Le procureur de la République près le tribunal de Première Instance de Dixinn a requis, ce mercredi, une peine de sept ans d’emprisonnement contre le commerçant Tafsir Soumah, poursuivi pour vol aggravé et blanchiment de produits de vol. Le prévenu est soupçonné d’avoir participé à un cambriolage commis dans la nuit du 16 au 17 septembre 2024 dans deux boutiques situées à Matoto.
À l’audience correctionnelle de ce mercredi, le procureur Fanka Oularé a soutenu que les faits reprochés au prévenu étaient établis. Détenu depuis le 4 octobre 2024 à la Maison centrale de Coronthie, Tafsir Soumah aurait, selon le ministère public, agi en bande organisée pour cambrioler les deux commerces. Le parquet indique que l’enquête a été ouverte à la suite d’une plainte déposée par les deux victimes, Nainy Nabé et Habi Diène. Selon l’accusation, Tafsir Soumah a été formellement identifié sur une vidéo de surveillance en train de défoncer les portes des boutiques. Il aurait, avec quatre autres personnes, emporté des perruques, un groupe électrogène et une somme d’argent.

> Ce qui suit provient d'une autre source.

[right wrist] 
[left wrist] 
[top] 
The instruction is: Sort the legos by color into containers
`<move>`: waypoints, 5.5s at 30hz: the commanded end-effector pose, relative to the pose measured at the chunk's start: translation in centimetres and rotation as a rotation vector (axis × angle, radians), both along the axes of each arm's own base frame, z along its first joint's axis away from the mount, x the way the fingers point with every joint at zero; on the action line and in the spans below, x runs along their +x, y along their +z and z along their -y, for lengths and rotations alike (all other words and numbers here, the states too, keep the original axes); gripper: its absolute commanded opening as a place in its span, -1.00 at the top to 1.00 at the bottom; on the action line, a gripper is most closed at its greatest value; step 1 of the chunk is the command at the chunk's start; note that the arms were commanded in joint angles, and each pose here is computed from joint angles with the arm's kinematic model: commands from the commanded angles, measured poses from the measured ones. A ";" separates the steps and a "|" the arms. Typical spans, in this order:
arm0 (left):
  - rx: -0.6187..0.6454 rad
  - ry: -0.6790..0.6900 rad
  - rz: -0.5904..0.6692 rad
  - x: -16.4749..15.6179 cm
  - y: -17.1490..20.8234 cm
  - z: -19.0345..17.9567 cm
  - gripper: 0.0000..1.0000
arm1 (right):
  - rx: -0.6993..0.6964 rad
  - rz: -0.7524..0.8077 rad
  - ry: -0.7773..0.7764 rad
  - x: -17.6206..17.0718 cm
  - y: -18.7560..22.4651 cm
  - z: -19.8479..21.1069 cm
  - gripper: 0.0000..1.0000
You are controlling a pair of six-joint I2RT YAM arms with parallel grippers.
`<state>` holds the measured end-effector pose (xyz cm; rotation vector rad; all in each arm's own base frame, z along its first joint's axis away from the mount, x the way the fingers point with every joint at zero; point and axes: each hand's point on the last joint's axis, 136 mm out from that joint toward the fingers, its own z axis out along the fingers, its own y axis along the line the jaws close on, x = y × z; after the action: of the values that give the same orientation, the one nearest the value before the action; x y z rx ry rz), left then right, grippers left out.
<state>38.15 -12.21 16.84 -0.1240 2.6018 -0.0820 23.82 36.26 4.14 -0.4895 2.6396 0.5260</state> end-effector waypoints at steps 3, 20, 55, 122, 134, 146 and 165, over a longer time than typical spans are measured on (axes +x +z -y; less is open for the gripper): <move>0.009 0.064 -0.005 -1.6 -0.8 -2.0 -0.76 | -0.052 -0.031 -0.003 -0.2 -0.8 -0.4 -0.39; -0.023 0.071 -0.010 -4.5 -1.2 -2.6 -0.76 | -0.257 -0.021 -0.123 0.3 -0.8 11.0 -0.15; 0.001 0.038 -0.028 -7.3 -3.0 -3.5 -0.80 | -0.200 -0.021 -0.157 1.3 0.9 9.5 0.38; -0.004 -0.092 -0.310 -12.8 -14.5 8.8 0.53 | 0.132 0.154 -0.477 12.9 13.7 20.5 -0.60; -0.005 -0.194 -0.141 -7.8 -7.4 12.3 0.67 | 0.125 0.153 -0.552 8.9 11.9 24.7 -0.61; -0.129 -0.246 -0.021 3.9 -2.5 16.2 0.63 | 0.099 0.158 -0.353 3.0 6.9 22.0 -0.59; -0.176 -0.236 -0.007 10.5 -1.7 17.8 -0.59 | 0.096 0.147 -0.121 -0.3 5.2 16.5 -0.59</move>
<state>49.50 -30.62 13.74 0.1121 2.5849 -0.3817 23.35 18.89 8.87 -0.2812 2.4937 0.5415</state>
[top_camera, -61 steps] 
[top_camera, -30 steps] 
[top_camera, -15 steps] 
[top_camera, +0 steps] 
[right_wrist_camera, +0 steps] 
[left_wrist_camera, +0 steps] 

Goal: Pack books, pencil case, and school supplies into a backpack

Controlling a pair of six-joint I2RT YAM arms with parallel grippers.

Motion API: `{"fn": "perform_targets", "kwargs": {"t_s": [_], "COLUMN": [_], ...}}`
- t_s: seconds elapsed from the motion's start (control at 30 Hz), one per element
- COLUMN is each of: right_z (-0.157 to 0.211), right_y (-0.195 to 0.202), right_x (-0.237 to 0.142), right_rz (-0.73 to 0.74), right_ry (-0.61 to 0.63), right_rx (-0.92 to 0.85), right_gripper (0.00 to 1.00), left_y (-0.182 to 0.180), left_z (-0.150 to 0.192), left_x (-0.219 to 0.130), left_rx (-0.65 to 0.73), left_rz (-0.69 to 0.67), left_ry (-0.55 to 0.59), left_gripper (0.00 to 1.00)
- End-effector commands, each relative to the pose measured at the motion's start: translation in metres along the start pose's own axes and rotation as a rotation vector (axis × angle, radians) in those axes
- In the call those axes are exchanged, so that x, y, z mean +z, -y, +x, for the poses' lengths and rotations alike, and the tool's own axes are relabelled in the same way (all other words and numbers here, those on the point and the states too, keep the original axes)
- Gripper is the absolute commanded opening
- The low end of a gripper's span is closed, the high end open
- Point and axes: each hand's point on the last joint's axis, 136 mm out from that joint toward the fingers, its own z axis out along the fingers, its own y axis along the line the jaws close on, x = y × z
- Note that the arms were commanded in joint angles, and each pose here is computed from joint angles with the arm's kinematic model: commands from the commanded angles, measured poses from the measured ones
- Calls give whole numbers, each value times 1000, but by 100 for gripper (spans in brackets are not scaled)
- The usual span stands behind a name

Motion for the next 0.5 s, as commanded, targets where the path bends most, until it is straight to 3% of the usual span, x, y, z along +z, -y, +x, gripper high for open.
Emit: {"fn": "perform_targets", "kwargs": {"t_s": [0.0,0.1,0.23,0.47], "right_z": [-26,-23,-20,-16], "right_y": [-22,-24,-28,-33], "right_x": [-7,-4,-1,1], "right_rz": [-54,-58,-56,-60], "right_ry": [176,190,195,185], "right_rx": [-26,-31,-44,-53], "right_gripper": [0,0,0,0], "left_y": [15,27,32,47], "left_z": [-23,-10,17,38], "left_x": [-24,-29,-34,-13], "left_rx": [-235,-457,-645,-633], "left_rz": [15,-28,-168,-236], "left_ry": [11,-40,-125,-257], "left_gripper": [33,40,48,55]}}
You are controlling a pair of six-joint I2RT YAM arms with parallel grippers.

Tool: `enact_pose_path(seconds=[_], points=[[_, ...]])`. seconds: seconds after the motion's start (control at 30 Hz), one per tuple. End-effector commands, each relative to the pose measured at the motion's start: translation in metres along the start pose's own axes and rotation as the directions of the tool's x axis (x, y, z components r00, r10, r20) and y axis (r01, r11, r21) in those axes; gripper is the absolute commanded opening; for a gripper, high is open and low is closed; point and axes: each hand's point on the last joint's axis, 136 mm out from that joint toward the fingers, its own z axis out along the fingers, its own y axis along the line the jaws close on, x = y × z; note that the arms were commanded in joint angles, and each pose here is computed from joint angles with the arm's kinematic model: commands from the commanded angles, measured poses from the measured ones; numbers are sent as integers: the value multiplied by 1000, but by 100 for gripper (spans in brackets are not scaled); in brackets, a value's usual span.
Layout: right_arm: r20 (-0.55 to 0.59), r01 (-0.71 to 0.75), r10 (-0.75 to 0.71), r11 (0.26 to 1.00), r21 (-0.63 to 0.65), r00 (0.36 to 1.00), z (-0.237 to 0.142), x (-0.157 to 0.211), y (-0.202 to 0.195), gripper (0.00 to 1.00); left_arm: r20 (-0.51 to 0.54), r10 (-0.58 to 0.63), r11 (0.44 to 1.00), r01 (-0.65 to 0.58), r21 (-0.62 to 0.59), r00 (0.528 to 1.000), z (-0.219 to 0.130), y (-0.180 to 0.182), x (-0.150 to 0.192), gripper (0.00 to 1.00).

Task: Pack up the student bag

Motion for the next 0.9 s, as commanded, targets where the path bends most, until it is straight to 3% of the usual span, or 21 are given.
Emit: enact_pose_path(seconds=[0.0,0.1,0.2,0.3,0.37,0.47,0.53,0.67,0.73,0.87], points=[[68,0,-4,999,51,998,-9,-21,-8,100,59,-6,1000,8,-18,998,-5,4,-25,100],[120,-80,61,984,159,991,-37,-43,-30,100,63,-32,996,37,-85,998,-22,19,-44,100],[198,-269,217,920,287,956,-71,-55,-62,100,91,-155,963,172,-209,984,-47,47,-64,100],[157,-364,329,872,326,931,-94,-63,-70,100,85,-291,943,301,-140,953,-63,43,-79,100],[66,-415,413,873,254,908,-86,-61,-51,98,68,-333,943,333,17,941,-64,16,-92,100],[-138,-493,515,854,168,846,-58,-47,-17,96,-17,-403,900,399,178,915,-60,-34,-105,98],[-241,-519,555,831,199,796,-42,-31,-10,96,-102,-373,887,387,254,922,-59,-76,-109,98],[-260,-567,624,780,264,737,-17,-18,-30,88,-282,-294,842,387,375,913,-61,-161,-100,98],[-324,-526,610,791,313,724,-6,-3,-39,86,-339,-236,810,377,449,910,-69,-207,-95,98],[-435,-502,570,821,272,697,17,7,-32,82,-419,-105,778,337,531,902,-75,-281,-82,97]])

Le procureur affirme également que les objets dérobés ont ensuite été acheminés dans la boutique de Tafsir Soumah, située à Kindia, et que le prévenu s’est servi de son véhicule pour les besoins de l’opération. Estimant que les éléments de preuve réunis au dossier sont suffisants, le ministère public a demandé au tribunal de retenir Tafsir Soumah dans les liens de la culpabilité et de le condamner à sept ans d’emprisonnement pour vol aggravé et blanchiment de produits de vol.
La défense rejette toutefois ces accusations. L’avocat du commerçant a soutenu que son client n’avait jamais été formellement identifié sur la vidéo de surveillance produite par les enquêteurs. Selon lui, Tafsir Soumah avait simplement loué son véhicule à des individus qui se seraient ensuite rendus à Matoto pour commettre les cambriolages. Il a ainsi sollicité son acquittement, estimant que le délit n’était pas constitué.
À l’issue des débats, le juge Aboubacar Thiam a renvoyé l’affaire à mercredi prochain pour le prononcé du délibéré.